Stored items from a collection
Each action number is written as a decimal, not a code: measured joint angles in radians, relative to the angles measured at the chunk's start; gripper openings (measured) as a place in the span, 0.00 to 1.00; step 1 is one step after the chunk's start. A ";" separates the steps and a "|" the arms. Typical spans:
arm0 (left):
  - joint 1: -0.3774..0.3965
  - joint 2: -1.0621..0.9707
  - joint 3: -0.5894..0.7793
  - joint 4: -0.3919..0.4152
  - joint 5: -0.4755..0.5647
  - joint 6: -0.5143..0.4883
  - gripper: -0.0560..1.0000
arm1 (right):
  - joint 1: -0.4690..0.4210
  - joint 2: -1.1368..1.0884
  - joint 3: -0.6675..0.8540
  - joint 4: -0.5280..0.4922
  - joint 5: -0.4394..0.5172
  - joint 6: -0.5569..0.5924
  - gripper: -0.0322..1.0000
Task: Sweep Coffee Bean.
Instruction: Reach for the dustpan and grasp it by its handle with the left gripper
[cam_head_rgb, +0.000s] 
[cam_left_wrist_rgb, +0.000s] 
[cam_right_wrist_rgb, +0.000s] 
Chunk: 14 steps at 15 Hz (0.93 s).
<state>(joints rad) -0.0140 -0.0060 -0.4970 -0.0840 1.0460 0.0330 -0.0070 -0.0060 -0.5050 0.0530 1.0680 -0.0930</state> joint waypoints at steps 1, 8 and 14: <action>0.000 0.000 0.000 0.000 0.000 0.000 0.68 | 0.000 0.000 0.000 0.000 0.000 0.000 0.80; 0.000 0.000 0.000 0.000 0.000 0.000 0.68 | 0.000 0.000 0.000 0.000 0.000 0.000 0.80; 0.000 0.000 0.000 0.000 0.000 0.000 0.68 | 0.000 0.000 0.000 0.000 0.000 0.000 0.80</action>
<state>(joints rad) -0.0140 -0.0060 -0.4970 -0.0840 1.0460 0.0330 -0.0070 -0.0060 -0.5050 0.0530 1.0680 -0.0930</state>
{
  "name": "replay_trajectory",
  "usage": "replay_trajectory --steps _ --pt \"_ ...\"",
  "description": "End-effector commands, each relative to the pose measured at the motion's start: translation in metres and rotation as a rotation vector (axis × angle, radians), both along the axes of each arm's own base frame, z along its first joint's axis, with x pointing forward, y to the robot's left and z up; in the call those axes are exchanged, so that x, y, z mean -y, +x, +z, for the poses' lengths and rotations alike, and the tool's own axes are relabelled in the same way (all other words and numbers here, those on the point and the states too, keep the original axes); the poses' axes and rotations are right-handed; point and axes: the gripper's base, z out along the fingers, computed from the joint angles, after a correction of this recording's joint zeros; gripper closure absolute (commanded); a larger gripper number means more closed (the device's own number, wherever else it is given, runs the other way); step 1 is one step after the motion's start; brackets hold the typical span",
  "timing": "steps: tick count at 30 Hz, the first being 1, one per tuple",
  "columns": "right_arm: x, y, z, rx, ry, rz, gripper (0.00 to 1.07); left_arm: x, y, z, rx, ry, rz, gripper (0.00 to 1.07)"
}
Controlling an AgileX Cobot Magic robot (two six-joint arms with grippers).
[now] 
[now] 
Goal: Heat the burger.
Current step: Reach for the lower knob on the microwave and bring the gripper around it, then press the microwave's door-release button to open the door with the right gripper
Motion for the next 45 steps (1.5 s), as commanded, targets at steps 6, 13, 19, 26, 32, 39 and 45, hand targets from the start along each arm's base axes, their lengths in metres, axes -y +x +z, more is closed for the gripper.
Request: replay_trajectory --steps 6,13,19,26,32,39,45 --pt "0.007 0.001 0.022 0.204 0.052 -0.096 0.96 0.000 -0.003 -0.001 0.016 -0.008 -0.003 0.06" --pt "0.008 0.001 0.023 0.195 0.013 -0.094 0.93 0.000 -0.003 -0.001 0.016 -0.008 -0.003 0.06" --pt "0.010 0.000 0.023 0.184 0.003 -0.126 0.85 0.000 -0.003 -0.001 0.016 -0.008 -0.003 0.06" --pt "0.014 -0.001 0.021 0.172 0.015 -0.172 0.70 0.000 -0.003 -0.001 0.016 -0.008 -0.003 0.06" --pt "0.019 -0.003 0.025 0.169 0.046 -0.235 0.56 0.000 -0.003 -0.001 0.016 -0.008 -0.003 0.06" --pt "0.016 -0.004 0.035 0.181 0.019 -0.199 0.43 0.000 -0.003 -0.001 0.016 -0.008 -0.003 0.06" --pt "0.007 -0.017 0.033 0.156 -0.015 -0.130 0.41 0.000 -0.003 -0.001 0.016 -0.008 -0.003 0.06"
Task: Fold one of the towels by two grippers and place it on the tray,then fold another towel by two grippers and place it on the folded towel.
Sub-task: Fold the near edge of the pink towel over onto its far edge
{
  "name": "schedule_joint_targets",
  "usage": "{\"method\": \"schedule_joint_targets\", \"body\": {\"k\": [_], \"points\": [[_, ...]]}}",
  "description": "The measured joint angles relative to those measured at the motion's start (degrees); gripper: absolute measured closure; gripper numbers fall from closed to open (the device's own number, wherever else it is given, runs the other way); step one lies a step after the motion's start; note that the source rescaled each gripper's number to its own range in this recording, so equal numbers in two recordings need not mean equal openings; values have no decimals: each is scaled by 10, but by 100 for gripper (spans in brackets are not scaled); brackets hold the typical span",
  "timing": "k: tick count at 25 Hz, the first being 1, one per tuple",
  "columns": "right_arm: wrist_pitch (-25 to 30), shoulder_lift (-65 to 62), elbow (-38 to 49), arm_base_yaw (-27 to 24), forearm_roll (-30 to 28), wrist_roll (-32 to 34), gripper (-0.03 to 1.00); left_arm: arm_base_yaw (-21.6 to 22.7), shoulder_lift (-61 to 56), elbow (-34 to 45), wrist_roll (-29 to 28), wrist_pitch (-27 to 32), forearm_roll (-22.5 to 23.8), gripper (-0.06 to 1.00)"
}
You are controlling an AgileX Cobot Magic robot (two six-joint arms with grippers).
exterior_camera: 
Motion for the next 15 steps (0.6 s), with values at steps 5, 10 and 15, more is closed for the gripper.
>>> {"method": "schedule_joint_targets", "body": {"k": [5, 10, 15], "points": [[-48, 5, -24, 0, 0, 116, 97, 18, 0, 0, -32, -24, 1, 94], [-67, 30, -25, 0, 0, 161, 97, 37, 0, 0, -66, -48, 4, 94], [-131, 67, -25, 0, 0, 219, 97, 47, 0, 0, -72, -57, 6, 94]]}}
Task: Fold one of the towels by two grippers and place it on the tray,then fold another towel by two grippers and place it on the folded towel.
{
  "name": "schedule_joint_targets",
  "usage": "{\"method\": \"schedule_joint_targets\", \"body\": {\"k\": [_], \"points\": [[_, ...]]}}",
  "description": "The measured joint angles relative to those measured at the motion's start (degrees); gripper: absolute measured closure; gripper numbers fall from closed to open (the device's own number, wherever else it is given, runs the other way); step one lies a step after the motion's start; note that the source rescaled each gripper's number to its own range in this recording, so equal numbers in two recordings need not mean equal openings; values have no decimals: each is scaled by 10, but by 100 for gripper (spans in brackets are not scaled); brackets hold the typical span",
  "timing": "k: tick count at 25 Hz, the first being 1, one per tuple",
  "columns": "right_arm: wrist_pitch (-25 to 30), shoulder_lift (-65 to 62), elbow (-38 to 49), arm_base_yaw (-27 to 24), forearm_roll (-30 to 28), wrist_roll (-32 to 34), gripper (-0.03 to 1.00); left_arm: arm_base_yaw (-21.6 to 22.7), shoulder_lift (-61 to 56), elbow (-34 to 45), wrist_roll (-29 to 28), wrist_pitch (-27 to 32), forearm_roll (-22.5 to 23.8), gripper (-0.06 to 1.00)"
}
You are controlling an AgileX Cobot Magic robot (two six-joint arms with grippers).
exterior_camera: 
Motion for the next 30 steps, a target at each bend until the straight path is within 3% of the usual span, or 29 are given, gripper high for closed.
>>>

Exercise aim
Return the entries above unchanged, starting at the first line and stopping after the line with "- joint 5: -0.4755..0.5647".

Problem solution
Each action number is written as a decimal, not a code: measured joint angles in radians, relative to the angles measured at the chunk's start; gripper openings (measured) as a place in the span, 0.00 to 1.00; step 1 is one step after the chunk's start. A ";" separates the steps and a "|" the arms. Typical spans:
arm0 (left):
  - joint 1: -0.3774..0.3965
  - joint 2: -1.0621..0.9707
  - joint 3: -0.5894..0.7793
  - joint 4: -0.3919..0.4152
  - joint 5: -0.4755..0.5647

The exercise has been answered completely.